WHAT IS BEING ASKED
Scan the listing below for "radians", then report every line that has it.

─── SUPPLIED DATA

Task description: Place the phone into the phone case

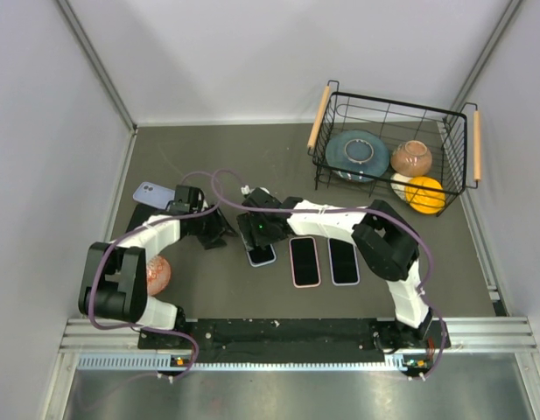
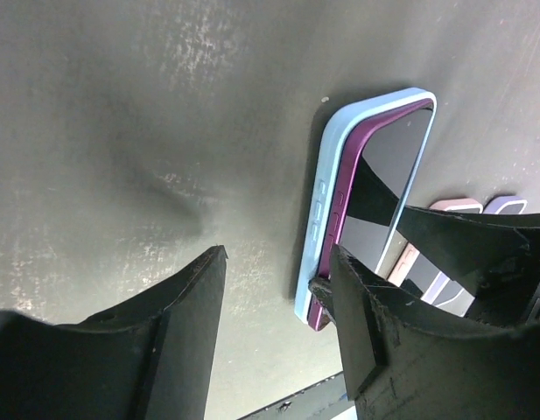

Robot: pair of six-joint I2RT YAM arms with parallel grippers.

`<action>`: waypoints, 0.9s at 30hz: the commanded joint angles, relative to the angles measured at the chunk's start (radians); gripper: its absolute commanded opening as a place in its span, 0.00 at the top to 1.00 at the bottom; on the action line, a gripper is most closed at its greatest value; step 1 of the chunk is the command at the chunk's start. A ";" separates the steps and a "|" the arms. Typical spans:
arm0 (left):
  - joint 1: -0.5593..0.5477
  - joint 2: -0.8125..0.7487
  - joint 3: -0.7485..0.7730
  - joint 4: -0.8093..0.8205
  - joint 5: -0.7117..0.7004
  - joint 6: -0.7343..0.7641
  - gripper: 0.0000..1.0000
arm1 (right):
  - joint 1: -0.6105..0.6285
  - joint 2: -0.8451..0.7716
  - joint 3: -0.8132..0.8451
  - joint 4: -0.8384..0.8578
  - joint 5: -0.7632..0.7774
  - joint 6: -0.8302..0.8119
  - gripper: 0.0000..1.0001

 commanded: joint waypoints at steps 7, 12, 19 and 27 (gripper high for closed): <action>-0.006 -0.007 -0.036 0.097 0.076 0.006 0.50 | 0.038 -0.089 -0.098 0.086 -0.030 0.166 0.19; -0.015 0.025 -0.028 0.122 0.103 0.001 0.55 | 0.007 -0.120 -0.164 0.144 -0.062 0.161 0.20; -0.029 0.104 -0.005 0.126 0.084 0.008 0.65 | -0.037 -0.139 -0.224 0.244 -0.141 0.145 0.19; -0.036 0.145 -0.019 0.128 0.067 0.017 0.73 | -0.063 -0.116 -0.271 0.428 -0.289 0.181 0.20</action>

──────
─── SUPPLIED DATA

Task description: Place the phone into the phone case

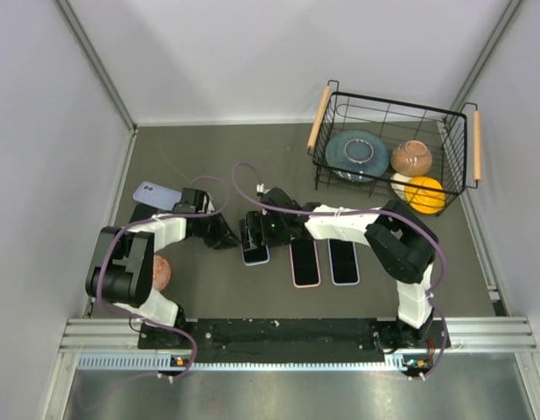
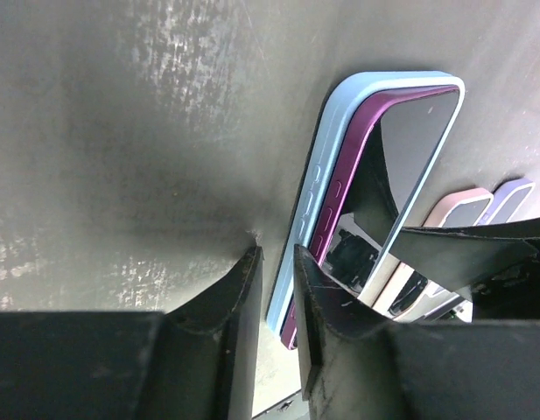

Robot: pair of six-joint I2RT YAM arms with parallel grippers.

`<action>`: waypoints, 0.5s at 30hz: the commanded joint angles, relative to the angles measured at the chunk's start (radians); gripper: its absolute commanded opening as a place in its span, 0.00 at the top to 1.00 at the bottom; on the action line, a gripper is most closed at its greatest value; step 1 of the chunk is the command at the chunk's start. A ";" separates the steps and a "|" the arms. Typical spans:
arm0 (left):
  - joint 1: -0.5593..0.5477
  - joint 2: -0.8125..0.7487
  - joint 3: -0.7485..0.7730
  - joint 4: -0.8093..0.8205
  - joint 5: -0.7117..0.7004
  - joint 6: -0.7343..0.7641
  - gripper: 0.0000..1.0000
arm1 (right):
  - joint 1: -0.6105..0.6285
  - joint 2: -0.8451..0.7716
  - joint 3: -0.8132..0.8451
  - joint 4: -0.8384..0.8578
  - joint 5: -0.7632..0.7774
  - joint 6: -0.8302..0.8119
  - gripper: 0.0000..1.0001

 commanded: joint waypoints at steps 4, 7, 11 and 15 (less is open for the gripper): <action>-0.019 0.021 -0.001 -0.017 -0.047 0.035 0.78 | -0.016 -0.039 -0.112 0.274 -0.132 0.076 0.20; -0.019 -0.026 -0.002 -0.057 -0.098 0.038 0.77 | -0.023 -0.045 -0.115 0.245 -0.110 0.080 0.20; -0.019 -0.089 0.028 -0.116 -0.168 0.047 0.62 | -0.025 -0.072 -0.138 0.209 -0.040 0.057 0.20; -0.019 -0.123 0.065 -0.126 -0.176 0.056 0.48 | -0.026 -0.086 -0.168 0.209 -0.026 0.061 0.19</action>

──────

EXERCISE RESPONSE
`<action>`: waypoints, 0.9s at 30hz: the commanded joint angles, relative to the angles measured at the chunk's start (radians); gripper: its absolute commanded opening as a place in its span, 0.00 at the top to 1.00 at the bottom; on the action line, a gripper is most closed at its greatest value; step 1 of the chunk is the command at the chunk's start. A ";" separates the steps and a "|" the arms. Typical spans:
`<action>`: waypoints, 0.5s at 30hz: the commanded joint angles, relative to the angles measured at the chunk's start (radians); gripper: its absolute commanded opening as a place in its span, 0.00 at the top to 1.00 at the bottom; on the action line, a gripper is most closed at its greatest value; step 1 of the chunk is the command at the chunk's start. A ";" separates the steps and a "|" the arms. Typical spans:

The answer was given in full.